▸ **Activity**: Among the entries below, find the line with "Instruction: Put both" and the line with "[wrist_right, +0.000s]". Return exactly those lines and every line between them, but no pictures.

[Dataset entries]
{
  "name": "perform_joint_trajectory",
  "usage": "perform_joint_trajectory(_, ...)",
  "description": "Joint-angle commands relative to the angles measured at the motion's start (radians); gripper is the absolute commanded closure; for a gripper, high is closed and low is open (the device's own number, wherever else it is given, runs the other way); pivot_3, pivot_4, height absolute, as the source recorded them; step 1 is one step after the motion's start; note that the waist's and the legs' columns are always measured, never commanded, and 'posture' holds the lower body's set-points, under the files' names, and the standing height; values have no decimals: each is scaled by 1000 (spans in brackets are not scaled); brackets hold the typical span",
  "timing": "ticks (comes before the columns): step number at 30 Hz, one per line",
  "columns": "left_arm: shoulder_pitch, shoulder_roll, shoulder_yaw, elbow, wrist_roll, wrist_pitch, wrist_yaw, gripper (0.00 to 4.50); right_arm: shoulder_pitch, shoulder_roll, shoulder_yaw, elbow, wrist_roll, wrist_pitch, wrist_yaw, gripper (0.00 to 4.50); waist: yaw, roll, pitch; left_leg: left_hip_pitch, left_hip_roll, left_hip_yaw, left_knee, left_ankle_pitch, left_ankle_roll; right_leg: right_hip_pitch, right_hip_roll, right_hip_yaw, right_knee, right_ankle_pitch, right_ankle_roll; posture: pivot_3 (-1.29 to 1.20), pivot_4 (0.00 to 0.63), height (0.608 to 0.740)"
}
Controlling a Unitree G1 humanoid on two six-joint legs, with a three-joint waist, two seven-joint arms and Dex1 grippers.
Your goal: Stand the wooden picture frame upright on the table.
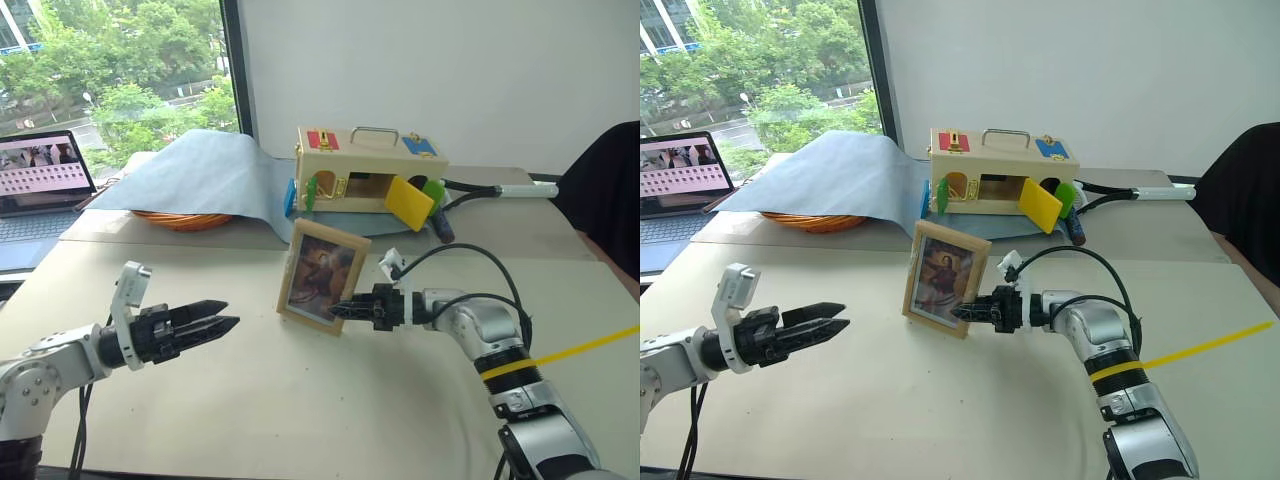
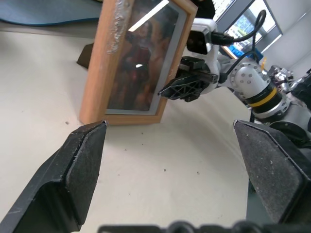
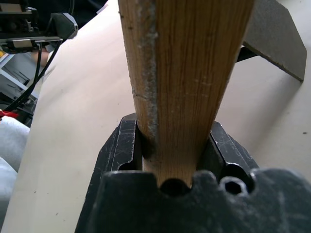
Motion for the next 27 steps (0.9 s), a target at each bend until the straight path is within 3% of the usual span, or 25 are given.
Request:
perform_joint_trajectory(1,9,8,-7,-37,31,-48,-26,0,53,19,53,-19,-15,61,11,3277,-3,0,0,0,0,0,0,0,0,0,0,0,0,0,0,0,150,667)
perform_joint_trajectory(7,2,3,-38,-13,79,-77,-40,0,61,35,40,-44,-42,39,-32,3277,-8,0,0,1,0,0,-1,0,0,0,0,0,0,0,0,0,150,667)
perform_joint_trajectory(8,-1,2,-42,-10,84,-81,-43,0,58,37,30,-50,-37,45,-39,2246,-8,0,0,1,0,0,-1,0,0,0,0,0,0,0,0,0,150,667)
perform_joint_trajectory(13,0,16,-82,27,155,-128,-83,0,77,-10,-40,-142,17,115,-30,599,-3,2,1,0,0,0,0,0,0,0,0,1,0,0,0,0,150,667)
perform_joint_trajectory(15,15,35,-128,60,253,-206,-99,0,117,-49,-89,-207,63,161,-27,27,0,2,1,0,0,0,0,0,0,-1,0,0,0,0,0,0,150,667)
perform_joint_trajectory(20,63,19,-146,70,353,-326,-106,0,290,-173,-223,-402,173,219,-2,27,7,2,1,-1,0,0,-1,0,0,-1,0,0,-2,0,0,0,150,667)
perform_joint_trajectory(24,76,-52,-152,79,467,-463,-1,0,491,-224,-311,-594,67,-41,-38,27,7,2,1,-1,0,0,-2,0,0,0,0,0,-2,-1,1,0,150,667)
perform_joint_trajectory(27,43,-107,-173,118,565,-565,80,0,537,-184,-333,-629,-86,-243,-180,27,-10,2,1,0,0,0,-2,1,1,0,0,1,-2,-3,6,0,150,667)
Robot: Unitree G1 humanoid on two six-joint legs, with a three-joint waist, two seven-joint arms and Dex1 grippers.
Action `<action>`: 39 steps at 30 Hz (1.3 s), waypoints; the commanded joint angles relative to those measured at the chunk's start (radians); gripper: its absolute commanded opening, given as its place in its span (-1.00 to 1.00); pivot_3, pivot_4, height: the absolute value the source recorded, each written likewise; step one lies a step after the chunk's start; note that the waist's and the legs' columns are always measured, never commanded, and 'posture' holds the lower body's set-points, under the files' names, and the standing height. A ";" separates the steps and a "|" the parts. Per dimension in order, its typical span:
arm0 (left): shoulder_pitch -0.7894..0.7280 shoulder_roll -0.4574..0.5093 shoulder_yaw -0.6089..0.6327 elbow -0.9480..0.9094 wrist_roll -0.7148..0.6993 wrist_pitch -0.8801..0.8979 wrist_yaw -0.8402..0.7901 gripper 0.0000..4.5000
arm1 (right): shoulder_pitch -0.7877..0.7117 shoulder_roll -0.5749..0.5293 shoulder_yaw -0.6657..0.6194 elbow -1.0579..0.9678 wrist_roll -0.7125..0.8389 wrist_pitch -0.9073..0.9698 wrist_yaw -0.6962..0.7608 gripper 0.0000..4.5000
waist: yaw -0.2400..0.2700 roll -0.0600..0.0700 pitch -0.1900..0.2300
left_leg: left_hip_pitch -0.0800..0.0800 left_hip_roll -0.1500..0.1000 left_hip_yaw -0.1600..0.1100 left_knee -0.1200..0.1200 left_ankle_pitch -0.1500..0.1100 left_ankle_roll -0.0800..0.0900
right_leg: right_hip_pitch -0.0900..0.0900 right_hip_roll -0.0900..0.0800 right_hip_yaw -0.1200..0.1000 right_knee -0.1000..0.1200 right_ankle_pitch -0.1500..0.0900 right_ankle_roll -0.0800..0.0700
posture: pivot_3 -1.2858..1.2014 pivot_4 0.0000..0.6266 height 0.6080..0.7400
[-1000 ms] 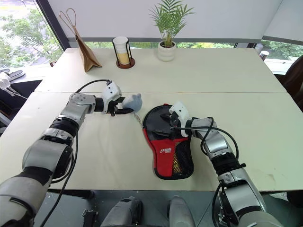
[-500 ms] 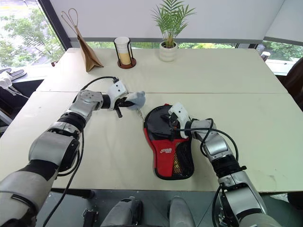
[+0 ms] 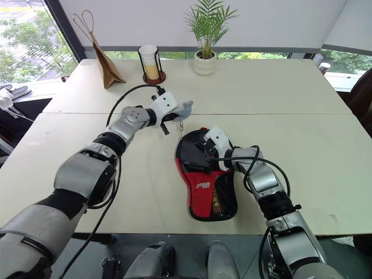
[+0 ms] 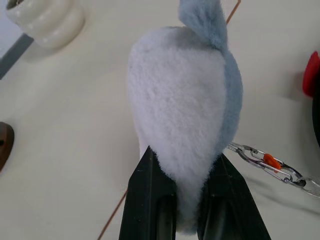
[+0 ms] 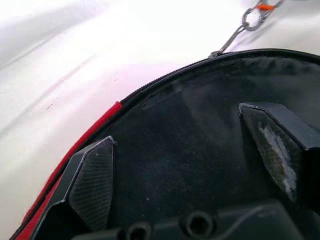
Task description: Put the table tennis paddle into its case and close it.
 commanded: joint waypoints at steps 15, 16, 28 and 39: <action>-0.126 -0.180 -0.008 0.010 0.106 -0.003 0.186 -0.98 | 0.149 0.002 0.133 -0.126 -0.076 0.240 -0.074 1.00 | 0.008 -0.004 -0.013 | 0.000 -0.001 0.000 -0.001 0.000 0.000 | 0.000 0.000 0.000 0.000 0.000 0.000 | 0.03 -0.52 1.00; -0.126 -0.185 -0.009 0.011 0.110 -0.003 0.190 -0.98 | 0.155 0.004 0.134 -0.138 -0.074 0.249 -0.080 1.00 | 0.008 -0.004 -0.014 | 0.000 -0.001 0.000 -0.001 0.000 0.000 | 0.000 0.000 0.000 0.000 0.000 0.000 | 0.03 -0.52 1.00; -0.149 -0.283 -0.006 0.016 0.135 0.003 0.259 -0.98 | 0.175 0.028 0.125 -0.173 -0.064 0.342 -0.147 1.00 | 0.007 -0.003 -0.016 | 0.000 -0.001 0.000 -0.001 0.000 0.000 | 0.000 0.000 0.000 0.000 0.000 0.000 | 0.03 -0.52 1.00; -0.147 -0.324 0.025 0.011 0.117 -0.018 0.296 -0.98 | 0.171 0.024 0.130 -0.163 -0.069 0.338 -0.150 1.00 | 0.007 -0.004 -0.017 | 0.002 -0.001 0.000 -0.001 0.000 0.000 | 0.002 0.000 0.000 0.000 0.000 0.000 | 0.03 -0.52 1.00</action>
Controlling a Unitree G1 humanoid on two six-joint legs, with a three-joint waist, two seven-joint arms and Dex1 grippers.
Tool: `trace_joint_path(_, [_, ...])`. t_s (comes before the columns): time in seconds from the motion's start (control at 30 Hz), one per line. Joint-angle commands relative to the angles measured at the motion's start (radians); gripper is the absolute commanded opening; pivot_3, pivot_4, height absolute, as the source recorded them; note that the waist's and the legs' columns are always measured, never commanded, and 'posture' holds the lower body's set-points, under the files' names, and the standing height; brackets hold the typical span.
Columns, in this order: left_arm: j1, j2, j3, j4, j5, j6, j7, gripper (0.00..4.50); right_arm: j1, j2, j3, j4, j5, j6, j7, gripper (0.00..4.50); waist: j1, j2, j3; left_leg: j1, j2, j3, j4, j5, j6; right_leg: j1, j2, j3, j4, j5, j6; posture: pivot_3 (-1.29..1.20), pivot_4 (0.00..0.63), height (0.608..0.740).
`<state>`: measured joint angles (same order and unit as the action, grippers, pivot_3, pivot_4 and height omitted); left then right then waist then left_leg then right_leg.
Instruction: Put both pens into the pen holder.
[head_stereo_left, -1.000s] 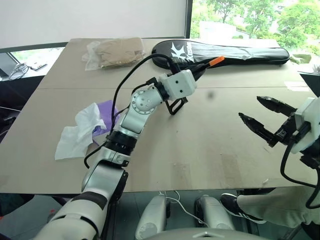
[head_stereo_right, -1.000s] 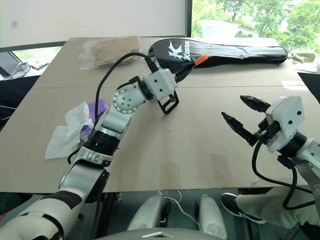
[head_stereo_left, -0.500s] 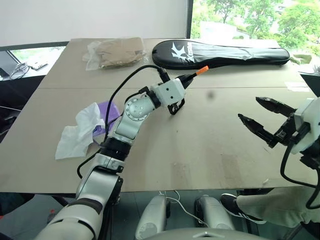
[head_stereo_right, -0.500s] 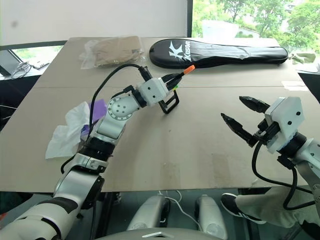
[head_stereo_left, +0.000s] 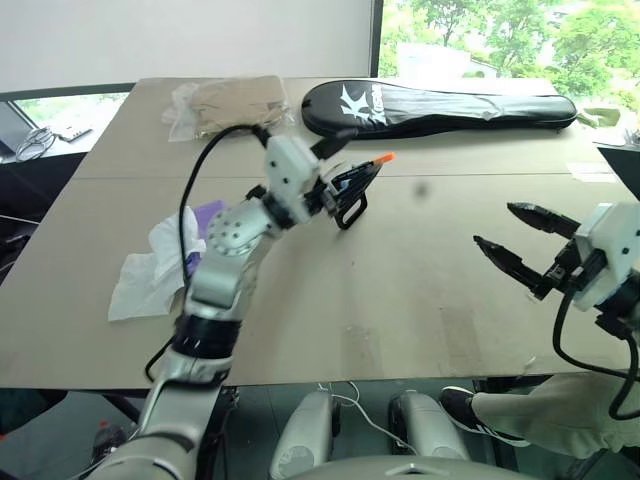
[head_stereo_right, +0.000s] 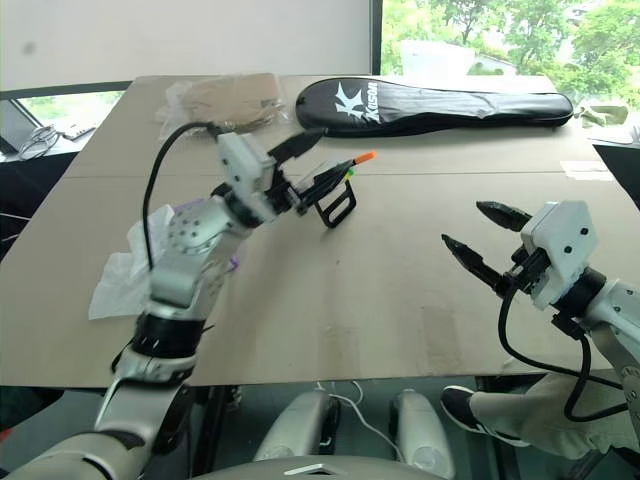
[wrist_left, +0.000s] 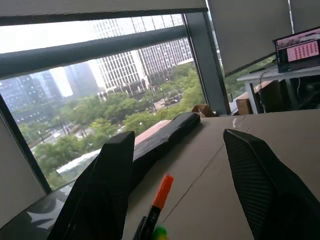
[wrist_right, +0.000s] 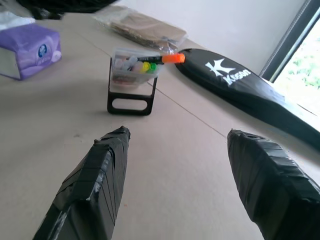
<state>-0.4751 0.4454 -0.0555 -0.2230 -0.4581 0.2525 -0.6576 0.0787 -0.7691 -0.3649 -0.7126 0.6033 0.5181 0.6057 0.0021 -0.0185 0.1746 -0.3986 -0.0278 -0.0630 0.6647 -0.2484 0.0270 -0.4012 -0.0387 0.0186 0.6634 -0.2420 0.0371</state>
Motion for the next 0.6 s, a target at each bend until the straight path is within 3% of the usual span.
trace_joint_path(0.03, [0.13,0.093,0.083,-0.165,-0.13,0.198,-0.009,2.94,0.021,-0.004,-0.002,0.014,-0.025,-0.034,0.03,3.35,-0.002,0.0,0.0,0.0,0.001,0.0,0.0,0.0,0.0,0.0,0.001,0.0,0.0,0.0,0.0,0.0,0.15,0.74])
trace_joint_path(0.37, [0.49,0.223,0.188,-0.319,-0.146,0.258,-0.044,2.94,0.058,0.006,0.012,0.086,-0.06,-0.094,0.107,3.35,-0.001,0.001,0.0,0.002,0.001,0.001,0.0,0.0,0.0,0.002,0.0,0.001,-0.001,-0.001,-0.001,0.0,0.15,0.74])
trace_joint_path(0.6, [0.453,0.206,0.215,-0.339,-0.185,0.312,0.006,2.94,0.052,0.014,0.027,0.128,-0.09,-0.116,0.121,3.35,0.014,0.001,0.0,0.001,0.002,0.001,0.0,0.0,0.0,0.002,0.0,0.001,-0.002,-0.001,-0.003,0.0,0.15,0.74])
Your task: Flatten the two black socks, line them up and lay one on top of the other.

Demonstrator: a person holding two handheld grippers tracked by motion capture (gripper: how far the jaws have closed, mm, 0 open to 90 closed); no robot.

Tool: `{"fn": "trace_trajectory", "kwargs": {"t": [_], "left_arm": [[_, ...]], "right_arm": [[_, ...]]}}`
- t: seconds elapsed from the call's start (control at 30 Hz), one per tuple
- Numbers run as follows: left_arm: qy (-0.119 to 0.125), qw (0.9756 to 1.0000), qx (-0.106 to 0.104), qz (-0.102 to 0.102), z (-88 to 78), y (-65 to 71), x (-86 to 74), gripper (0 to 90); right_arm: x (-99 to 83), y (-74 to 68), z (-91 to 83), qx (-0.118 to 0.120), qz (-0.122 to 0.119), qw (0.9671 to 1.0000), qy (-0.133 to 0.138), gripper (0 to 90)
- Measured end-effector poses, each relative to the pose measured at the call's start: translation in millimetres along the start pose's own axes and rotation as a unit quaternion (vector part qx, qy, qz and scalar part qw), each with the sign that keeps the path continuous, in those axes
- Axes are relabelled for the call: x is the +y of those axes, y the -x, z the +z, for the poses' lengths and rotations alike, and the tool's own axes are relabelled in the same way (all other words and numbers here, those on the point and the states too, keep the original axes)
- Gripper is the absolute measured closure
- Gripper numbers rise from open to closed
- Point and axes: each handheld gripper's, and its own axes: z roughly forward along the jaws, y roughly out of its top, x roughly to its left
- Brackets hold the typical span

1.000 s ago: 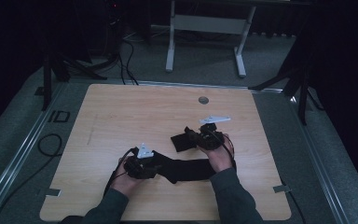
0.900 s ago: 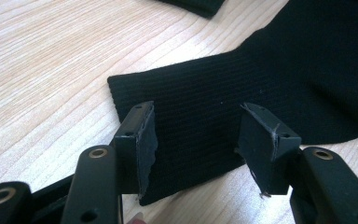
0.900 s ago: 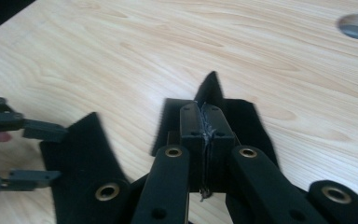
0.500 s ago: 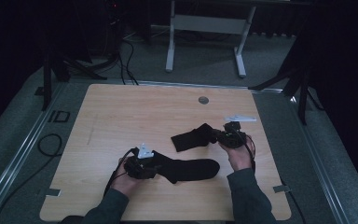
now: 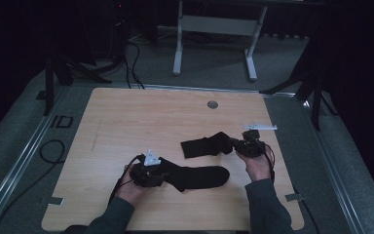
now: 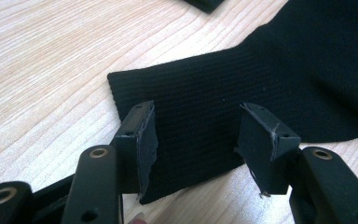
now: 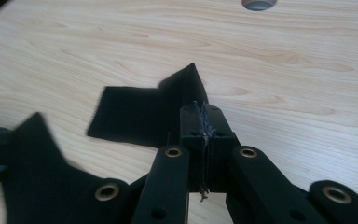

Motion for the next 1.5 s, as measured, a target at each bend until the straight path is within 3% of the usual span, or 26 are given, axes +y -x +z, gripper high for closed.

▸ **Solution to the exercise**:
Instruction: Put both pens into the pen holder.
[head_stereo_left, -1.000s] 
[head_stereo_right, -1.000s] 
[head_stereo_left, -0.500s] 
[head_stereo_right, -0.500s] 
[head_stereo_left, +0.000s] 
[head_stereo_right, +0.000s] 
[wrist_left, +0.000s] 
[wrist_right, +0.000s] 

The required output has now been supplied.